We will take up Civil Appeal No. 2160 of 1972
first for her consideration the involves for consideration the decision of the
question whether compulsory acquisition of property falls within the scope of
section 12B of the Indian Income- tax Act, 1922, so as to render any surplus
arising from such acquisition liable to tax under that section.
Capital gains were charged for the first time
by the Income- tax and Excess Profits Tax (Amendment) Act, 1947, which inserted
section 12B in the Indian Income-tax Act, 1922. It taxed capital gains arising
after March 31, 1946. The levy on capital gains was, however, abolished by the
Indian Finance Act, 1949, which confined the operation of section 12B to
capital gains arising before April 1, 1948. The levy of tax on capital gains
was revived by the Finance (.No. 3) Act, 1956, with effect from April 1, 1957,
which substituted the following section with which we are concerned. It read
thus :
"12B(1) The tax shall be payable by an
assessee under the head 'capital gains' in respect of any profits or gains
arising from the sale, exchange, relinquishment or transfer of a capital asset
effected after the 31st day of March 1956, and such profits and gains shall be
deemed to be the income of the previous year in which the sale, exchange,
relinquishment or transfer took place :
917 Provided that any distribution of capital
assets on the total or partial partition of Hindu undivided family or under a
deed of gift, request or will shall not for the purposes of this section be
treated as a sale, exchange, relinquishment or transfer of the capital
assets........" Learned counsel appearing for the appellant contends that
if a subject is deprived of his property by the State in exercise of its power
of eminent domain, there is no 'transfer' of property within the meaning of
section 12B(1), the reason being that a transfer cannot be effected, according
to the ordinary connotation of that word, without the concurrence of the
transferor and the transferee.

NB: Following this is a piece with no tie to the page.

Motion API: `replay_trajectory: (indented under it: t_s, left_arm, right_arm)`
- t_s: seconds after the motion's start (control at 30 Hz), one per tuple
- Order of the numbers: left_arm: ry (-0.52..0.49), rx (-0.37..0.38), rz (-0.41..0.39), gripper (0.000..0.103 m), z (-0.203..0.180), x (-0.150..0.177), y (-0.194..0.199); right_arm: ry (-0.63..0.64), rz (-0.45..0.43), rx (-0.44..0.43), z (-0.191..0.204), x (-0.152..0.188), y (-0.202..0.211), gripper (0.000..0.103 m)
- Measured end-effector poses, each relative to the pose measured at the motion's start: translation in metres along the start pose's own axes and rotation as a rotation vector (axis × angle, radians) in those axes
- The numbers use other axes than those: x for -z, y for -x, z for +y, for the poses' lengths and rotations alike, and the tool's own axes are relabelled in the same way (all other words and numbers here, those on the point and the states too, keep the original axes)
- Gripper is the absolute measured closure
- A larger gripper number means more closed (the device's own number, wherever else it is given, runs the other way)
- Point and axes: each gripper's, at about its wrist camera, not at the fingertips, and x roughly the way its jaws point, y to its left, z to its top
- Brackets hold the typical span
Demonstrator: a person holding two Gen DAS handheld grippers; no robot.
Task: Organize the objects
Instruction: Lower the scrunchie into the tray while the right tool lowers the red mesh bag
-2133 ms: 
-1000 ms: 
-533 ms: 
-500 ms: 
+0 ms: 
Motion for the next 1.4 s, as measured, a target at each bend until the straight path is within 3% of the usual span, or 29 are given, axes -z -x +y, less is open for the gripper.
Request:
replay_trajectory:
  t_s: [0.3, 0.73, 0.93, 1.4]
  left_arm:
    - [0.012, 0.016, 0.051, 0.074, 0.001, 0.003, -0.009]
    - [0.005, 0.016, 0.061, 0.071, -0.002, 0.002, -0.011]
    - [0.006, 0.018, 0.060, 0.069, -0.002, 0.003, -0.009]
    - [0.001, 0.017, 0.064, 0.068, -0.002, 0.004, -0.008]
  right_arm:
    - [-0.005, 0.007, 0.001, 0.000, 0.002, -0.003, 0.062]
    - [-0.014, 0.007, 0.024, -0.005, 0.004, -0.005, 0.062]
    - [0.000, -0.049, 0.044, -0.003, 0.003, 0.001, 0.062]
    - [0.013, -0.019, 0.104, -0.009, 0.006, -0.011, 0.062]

It is urged that a compulsory divestiture of
title against the volition of the owner cannot amount to transfer, howsoever
lawful the act may be as a statutory acquisition of property. The justification
for this submission is stated to be that the word 'transfer' occurs in the
collocation of three other words 'sale', 'exchange' and 'relinquishment' which
are essentially volitional or voluntary acts, leading to the conclusion that
the word 'transfer' must take its colour from the three other words in
association with which it is used. 'Transfer', therefore, according to the
learned counsel, means a voluntary transfer and cannot include the compulsory
acquisition of property.
We find it impossible to accept this
submission. In the first place if it was intended that voluntary transfers
alone should fall within the meaning of the section, it was unnecessary for the
legislature to use the expression 'transfer', an expression acknowledged in law
as having a vide connotation and amplitude. Earl Jowitt, in 'The Dictionary of
English Law' says "In the law of property, a transfer is where a right
passes from one person to another, either (1) by virtue of an act done by the
transferor with that intention, as in the case of a conveyance or assignment by
way of sale or gift, etc.; or (2) by operation of law, as in the case of forfeiture,
bankruptcy, descent, or intestacy".
Roland Burrows on Words and Phrases', volume
V, contains a statement under the caption 'Transfer on Sale' at page 331 that
even a transfer of land under compulsory powers is a transfer 'on sale'. It is
unnecessary for us to consider the question whether a compulsory acquisition of
property is a 'sale within the meaning of section 12B(1) and indeed, it is
needless for the present purpose to go that far. We are concerned with the
narrower question whether a compulsory acquisition of property can amount to a
'transfer' within the meaning of section 12B(1) and upon that question it is
important to bear in mind that the word transfer is comprehensive and is
regarded generally as comprehending within its scope transfers both of the
voluntary and involuntary kinds. Without more, therefore, there is no reason
for limiting the operation of the word 'transfer' to voluntary acts of transfer
so as to exclude compulsory acquisitions of property.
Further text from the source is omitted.